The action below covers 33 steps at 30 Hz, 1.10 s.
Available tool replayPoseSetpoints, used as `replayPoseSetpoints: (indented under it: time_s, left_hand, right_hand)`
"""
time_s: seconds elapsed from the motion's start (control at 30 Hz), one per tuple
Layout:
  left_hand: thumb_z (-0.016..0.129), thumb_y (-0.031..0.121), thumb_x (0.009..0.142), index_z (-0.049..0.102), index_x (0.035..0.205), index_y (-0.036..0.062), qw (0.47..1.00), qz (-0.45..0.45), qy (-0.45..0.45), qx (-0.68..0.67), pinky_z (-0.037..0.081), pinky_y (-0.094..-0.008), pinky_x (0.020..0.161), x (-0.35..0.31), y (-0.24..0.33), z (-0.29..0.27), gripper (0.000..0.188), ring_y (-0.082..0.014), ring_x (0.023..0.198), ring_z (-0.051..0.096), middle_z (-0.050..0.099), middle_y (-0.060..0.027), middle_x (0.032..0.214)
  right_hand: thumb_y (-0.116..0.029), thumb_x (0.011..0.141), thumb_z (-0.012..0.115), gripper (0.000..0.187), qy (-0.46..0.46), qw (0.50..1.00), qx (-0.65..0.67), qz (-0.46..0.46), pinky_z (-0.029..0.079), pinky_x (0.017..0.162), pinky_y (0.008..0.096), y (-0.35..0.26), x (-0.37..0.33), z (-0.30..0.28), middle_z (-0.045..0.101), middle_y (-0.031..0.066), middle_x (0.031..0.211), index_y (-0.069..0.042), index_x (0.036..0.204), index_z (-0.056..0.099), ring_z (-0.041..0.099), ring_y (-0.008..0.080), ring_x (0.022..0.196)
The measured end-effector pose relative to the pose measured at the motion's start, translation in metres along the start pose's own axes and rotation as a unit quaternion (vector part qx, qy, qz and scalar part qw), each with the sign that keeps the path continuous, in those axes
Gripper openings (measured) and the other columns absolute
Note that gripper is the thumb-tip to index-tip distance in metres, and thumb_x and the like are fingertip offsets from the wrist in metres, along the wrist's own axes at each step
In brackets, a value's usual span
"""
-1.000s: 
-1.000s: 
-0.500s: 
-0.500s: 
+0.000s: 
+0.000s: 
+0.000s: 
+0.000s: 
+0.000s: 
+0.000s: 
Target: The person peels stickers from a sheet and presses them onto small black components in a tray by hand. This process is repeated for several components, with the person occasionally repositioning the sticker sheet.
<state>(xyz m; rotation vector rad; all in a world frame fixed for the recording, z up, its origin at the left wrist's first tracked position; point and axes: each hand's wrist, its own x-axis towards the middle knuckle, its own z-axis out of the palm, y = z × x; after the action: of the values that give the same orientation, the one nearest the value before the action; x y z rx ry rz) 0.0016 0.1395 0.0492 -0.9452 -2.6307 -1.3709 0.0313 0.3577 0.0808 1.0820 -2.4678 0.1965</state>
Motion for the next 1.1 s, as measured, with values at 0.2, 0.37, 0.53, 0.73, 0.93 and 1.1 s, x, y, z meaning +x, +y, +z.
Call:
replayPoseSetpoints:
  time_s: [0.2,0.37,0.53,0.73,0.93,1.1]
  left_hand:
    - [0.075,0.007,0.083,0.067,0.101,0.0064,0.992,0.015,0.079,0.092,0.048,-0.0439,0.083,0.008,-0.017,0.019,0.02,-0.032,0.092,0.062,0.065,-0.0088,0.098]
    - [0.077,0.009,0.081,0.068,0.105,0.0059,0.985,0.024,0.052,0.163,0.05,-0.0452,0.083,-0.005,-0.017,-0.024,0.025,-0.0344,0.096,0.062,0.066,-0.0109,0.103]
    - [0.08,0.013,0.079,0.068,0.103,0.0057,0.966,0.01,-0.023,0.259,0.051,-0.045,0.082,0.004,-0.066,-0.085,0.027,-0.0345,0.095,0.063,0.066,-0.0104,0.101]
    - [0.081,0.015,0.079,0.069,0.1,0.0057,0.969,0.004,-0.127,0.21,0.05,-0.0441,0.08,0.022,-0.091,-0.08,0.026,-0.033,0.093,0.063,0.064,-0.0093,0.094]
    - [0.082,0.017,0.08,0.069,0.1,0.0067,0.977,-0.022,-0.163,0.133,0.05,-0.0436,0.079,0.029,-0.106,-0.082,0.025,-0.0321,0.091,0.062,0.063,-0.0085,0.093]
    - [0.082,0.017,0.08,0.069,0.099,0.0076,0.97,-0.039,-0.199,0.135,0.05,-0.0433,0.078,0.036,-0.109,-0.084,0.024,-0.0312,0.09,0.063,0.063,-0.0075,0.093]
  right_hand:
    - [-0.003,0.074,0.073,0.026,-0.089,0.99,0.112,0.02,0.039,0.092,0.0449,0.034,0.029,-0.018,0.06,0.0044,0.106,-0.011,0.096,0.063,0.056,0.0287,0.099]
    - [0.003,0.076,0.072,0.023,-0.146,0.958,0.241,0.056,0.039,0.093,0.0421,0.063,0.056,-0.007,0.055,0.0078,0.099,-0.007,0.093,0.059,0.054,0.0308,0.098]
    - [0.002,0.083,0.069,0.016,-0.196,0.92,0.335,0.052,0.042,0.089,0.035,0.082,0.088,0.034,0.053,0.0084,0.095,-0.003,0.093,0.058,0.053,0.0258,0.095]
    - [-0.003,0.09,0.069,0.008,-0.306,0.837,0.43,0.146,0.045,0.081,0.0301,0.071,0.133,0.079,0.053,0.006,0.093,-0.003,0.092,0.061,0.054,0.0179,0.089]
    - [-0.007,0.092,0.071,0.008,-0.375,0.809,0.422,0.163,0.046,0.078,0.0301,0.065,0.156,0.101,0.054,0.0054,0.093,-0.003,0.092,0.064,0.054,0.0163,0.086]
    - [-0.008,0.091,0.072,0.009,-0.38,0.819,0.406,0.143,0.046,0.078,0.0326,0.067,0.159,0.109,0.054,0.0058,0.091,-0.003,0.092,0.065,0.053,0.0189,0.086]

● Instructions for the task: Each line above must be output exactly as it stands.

● Answer box:
The action below covers 33 steps at 30 Hz, 1.10 s.
Available tool replayPoseSetpoints, used as `replayPoseSetpoints: (indented under it: time_s, left_hand, right_hand)`
"""
time_s: seconds elapsed from the motion's start (control at 30 Hz), one per tuple
Layout:
  left_hand: thumb_z (-0.016..0.129), thumb_y (-0.031..0.121), thumb_x (0.009..0.142), index_z (-0.049..0.102), index_x (0.035..0.205), index_y (-0.036..0.062), qw (0.47..1.00), qz (-0.45..0.45), qy (-0.45..0.45), qx (-0.68..0.67), pinky_z (-0.037..0.081), pinky_y (-0.094..-0.008), pinky_x (0.020..0.161), x (-0.35..0.31), y (-0.24..0.33), z (-0.29..0.27), gripper (0.000..0.188), ring_y (-0.082..0.014), ring_x (0.023..0.198), ring_z (-0.051..0.096), middle_z (-0.050..0.099), middle_y (-0.060..0.027), middle_x (0.032..0.214)
  right_hand: thumb_y (-0.116..0.029), thumb_x (0.011..0.141), thumb_z (-0.012..0.115), gripper (0.000..0.187), qy (-0.46..0.46), qw (0.50..1.00), qx (-0.65..0.67), qz (-0.46..0.46), pinky_z (-0.029..0.079), pinky_x (0.017..0.162), pinky_y (0.008..0.096), y (-0.35..0.26), x (-0.37..0.33), z (-0.30..0.28), middle_z (-0.045..0.101), middle_y (-0.031..0.066), middle_x (0.031..0.211), index_y (-0.069..0.042), index_x (0.036..0.204), index_z (-0.056..0.099), ring_z (-0.041..0.099), ring_y (-0.008..0.080), ring_x (0.022..0.196)
The measured end-effector pose relative to the pose measured at the motion's start, translation in metres along the start pose's own axes and rotation as a unit quaternion (vector part qx, qy, qz and scalar part qw), each with the sign that keeps the path continuous, in those axes
Gripper openings (measured) and the other columns absolute
Note that gripper is the thumb-tip to index-tip distance in metres, and thumb_x and the like are fingertip offsets from the wrist in metres, along the wrist's own axes at each step
In brackets, a value's usual span
"""
-1.000s: 
-1.000s: 
-0.500s: 
-0.500s: 
+0.000s: 
+0.000s: 
+0.000s: 
+0.000s: 
+0.000s: 
+0.000s: 
Target: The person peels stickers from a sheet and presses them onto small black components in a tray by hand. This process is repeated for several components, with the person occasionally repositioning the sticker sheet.
<state>(xyz m; rotation vector rad; all in a world frame fixed for the recording, z up, its origin at the left wrist's first tracked position; point and axes: each hand's wrist, its own x-axis towards the middle knuckle, its own z-axis out of the palm, y = z × x; after the action: of the values that give the same orientation, the one nearest the value before the action; x y z rx ry rz) 0.0016 0.1395 0.0492 -0.9452 -2.6307 -1.3709 0.0313 0.3577 0.0808 1.0820 -2.4678 0.1965</state>
Motion for the next 1.1 s, as measured, with values at 0.2, 0.37, 0.53, 0.73, 0.93 and 1.1 s, x, y, z meaning +x, +y, +z.
Call:
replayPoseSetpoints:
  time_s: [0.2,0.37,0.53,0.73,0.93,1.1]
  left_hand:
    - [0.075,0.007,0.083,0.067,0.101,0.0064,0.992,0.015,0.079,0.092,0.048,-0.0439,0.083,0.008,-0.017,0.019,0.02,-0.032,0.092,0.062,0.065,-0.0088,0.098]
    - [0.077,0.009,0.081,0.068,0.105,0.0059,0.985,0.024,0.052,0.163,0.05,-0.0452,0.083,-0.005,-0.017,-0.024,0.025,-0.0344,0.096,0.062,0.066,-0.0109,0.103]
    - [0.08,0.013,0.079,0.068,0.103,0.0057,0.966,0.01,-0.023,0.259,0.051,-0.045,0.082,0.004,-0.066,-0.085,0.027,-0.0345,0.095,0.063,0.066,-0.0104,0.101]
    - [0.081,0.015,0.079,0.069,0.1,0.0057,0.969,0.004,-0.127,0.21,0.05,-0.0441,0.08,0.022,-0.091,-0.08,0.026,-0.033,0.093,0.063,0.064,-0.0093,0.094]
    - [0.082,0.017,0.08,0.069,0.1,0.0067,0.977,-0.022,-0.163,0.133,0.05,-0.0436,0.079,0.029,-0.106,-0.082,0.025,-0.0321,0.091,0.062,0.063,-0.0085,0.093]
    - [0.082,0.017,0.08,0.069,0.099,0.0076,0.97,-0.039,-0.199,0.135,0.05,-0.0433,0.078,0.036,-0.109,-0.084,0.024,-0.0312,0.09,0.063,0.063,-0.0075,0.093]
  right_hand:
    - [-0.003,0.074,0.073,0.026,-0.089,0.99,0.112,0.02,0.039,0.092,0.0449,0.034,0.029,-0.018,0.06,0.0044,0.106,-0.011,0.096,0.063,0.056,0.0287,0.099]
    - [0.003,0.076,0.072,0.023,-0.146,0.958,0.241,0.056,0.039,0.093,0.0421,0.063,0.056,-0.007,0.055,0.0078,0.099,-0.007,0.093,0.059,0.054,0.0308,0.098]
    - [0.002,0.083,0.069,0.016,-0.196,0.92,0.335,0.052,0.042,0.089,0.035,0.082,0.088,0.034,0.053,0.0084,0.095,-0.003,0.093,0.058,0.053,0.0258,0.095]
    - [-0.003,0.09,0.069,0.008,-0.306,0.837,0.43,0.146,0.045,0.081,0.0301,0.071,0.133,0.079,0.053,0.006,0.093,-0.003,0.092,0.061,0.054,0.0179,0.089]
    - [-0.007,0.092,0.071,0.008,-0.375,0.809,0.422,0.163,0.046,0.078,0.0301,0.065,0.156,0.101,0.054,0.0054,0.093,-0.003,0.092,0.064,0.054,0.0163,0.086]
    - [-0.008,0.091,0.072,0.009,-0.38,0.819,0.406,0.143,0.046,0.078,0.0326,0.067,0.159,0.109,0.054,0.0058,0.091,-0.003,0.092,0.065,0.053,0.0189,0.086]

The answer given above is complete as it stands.